Did you know about this? Did you know they were looking for a boy in a blue sweatshirt? Did she remember? You would tell me, wouldn’t you?

“I didn’t know about the sweatshirt.”

Yes, I know. The lies continued.

She blabbered on and on. What was I supposed to do? He’s our lawyer! We can’t have Jason lie. What if someone remembers? He wore that thing all spring. If he lies and they find out he lied, he’ll look guilty.

“Of what?” I asked. “No one would believe Jason raped Jenny Kramer.”

Think about it, Alan! He’s a swimmer. He shaves his legs and arms.… Maybe he shaves everything.… What if he does? What if they ask him and he has to admit he shaves everywhere?

I waved her off. “The whole goddamned team shaves! Half of them were at that party. That doesn’t mean anything!”

But now this!

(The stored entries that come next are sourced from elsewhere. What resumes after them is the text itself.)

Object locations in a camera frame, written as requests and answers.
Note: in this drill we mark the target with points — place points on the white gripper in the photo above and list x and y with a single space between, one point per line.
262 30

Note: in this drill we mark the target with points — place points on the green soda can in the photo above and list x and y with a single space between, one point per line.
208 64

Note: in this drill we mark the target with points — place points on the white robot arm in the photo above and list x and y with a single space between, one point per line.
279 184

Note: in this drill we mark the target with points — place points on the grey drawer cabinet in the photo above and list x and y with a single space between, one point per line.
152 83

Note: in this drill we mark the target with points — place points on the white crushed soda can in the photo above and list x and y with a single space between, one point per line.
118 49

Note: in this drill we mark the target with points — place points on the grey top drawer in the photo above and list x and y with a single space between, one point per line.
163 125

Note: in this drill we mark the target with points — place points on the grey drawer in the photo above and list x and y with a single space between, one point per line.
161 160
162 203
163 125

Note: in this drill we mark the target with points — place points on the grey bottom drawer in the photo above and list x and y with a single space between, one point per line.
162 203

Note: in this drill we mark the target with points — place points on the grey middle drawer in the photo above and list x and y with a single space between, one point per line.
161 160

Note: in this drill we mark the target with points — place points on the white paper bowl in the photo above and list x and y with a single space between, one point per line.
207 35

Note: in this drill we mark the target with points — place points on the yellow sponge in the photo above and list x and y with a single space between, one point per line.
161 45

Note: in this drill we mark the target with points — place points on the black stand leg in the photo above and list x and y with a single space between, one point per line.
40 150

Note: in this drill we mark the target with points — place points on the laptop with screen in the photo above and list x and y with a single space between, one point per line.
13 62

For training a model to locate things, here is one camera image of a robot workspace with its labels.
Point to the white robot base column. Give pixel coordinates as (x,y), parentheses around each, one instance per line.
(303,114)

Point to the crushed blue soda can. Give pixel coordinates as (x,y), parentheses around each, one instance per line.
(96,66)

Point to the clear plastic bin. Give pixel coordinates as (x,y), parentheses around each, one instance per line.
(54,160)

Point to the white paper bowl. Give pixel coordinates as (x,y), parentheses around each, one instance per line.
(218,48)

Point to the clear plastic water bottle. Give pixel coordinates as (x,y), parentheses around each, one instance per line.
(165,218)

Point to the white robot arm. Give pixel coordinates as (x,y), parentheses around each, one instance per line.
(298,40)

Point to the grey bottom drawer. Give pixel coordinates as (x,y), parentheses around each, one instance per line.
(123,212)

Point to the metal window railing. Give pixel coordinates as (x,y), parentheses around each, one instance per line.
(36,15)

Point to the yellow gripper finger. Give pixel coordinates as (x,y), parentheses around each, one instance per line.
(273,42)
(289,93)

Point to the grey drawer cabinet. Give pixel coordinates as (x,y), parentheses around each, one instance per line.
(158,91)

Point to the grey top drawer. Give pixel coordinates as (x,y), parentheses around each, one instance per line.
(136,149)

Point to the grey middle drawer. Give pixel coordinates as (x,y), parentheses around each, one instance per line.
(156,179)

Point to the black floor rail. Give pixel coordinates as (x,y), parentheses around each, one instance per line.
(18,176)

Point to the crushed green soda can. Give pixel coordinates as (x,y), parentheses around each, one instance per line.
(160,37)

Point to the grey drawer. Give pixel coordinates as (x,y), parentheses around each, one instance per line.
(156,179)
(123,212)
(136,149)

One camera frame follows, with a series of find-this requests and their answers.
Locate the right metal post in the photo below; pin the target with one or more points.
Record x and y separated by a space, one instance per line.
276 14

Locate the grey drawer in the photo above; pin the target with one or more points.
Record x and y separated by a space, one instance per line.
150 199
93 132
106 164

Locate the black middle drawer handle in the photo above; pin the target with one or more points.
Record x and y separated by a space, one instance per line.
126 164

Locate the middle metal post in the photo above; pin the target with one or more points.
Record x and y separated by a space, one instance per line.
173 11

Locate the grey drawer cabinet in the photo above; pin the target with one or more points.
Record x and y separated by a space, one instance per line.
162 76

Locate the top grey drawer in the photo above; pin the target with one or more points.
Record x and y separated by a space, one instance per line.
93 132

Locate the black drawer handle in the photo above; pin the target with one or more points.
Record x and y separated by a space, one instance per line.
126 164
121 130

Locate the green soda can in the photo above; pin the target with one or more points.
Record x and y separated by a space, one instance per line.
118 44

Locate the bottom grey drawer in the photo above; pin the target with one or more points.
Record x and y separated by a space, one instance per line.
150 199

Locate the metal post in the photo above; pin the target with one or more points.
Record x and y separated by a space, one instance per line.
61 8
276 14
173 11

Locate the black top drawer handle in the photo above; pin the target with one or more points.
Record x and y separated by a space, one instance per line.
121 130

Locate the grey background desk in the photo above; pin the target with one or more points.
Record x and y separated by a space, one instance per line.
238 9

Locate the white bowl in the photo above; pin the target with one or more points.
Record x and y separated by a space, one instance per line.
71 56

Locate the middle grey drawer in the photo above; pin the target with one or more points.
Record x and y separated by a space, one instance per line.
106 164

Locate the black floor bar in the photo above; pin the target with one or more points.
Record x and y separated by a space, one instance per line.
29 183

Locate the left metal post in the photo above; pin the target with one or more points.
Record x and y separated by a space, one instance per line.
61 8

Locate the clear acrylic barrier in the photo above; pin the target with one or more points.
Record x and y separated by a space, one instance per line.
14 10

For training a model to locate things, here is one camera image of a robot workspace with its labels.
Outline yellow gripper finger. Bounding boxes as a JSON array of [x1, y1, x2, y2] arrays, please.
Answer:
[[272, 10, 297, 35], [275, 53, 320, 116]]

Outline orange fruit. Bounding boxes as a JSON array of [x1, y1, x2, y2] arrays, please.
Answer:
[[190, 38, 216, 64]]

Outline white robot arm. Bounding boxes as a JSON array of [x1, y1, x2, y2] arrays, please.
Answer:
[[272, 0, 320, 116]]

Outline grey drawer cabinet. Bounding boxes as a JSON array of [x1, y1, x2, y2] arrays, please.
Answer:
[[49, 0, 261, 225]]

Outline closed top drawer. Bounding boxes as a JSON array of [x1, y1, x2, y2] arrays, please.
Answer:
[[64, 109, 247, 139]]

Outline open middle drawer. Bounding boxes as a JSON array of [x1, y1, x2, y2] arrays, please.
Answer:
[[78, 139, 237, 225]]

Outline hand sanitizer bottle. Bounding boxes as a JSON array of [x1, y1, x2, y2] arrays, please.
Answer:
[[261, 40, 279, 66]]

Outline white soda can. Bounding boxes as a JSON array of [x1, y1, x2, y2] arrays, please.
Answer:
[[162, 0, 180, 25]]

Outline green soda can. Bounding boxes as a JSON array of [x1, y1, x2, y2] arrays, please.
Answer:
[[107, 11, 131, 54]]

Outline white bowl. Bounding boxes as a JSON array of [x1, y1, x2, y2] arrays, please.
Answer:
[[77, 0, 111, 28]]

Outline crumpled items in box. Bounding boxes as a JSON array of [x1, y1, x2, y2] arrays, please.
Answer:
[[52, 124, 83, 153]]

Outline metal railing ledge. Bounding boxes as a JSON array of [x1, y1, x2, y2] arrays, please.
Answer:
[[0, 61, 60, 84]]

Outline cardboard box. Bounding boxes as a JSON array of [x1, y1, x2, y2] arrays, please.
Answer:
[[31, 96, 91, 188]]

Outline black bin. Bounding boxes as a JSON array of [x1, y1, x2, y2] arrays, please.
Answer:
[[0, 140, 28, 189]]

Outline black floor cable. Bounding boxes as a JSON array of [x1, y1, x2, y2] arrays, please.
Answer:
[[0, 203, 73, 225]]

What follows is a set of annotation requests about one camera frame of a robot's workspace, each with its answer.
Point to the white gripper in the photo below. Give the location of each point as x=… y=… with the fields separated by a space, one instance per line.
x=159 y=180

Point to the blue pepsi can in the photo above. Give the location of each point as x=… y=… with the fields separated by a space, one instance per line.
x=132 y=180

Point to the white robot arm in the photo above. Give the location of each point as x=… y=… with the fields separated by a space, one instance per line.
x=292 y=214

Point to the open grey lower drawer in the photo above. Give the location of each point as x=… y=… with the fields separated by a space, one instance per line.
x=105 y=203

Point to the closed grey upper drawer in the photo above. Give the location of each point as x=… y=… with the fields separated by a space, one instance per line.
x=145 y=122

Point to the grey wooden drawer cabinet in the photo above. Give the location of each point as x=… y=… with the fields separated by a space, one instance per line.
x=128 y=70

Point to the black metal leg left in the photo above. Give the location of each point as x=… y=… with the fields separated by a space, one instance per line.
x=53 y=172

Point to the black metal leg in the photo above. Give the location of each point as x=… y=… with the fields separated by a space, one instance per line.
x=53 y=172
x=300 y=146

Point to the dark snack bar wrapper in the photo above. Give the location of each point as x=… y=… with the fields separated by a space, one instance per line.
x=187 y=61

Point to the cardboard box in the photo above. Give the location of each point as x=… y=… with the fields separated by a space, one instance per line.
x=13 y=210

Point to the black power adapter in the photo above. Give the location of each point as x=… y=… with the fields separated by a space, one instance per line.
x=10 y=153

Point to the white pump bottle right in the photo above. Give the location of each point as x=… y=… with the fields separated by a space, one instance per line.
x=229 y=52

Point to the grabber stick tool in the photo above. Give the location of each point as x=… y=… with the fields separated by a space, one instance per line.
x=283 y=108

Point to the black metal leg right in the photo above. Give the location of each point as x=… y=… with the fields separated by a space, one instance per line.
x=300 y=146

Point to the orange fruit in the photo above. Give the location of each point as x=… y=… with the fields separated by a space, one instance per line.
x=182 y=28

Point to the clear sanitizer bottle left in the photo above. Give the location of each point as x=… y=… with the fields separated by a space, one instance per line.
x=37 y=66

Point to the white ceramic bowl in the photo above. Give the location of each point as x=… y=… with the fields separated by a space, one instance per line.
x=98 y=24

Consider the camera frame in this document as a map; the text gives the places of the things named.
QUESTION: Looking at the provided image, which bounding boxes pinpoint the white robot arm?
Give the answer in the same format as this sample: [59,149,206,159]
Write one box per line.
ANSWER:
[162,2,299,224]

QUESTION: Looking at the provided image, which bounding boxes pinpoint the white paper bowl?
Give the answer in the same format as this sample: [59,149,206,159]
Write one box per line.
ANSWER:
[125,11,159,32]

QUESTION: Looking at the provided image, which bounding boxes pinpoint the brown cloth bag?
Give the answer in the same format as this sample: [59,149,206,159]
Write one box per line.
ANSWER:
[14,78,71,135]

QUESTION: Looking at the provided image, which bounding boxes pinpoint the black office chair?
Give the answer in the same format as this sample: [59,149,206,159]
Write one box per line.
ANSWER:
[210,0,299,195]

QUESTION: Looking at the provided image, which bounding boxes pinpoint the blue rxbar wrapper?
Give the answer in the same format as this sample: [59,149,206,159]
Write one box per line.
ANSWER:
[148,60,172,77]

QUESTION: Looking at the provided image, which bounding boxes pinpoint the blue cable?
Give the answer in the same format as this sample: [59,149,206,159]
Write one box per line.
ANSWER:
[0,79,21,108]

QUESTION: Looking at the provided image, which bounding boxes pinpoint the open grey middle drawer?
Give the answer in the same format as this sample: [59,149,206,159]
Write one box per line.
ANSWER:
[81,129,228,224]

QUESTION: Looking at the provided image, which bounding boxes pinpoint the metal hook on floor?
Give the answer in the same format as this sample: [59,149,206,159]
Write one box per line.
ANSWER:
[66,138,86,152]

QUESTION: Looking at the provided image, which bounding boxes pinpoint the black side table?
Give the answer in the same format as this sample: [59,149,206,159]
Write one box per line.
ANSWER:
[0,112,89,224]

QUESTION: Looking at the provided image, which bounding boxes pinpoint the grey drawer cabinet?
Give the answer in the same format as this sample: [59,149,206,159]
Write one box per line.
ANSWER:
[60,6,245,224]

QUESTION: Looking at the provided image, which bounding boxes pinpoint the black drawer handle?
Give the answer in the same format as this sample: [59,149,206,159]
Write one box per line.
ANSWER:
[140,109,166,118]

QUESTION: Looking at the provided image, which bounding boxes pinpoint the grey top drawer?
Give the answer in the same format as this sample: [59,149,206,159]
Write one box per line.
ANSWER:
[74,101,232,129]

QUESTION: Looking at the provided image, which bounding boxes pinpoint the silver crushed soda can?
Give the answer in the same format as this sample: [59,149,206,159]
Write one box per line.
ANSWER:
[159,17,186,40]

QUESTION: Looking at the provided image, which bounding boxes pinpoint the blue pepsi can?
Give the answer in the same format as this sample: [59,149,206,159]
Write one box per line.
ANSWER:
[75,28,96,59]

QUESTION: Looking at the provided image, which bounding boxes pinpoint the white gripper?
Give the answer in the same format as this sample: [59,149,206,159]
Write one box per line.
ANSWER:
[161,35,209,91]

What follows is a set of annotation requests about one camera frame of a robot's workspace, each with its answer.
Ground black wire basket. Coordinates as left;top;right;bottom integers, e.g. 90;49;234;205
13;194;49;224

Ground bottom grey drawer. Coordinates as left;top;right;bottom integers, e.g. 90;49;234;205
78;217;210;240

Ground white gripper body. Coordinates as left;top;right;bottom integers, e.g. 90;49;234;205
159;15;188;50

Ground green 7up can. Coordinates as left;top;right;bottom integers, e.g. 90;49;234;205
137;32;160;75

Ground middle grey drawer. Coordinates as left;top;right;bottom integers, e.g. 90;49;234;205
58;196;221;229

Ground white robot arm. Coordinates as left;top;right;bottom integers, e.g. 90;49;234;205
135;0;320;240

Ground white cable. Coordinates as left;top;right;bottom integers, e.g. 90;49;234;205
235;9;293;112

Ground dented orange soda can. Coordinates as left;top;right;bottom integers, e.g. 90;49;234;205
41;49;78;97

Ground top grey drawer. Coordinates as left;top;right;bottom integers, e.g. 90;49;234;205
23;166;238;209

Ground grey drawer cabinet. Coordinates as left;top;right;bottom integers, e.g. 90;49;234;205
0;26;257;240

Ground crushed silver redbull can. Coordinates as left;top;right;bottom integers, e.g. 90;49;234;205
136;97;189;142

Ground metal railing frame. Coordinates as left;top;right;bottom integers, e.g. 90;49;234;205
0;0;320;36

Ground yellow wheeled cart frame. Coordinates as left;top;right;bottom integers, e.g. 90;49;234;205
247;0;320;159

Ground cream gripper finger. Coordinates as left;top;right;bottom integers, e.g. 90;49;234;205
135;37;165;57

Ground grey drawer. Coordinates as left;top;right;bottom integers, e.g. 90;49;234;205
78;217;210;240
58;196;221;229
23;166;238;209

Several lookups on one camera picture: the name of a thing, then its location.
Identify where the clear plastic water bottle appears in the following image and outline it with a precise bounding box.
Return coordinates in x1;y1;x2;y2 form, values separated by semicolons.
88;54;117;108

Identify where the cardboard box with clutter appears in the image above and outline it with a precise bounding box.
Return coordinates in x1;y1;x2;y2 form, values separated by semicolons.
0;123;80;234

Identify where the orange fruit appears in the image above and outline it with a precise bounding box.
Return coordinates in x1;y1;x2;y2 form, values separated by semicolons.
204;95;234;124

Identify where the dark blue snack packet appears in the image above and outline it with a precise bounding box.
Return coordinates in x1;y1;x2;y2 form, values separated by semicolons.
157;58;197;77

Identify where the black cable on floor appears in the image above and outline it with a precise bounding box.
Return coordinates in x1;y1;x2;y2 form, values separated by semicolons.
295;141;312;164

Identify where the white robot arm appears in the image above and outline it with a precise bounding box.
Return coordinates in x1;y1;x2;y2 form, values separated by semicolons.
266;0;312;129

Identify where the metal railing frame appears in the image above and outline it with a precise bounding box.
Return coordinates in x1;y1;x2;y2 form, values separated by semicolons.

She held out the blue sweatshirt. When I got off the phone, I ran upstairs and started going through his things. I couldn’t remember him wearing that sweatshirt since that spring. It wasn’t there anywhere. Not in the laundry, or his drawers. Then I just started tearing apart his room. I started to think, maybe it’s gone. Maybe he’d lost it, and maybe he’d lost it before the party! Then he couldn’t have been wearing it that night. And then … God! I started digging through all the crap on the floor of his closet. And there was this plastic bag and it had the sweatshirt!

“Why was it in the bag? Was that all there was?” I was shifting then to damage control.

There were some sweatpants and socks and a pair of boxers. Sometimes he does that when he changes at the pool. He puts his school clothes in a bag, and then he changes into whatever he’s wearing to go out after.

“Where are they? Where’s the rest of it?”

I followed her into the laundry room, where she’d placed the rest of the clothing into the machine. She hadn’t started it yet.

I didn’t know what to do. If I should wash everything or throw it out. It all smells like the pool.

She handed me the sweatshirt then, and I pressed it to my nose without thinking. It smelled of the pool where Jason spends most of his free time. It smelled of chlorine. You can already see where this is going.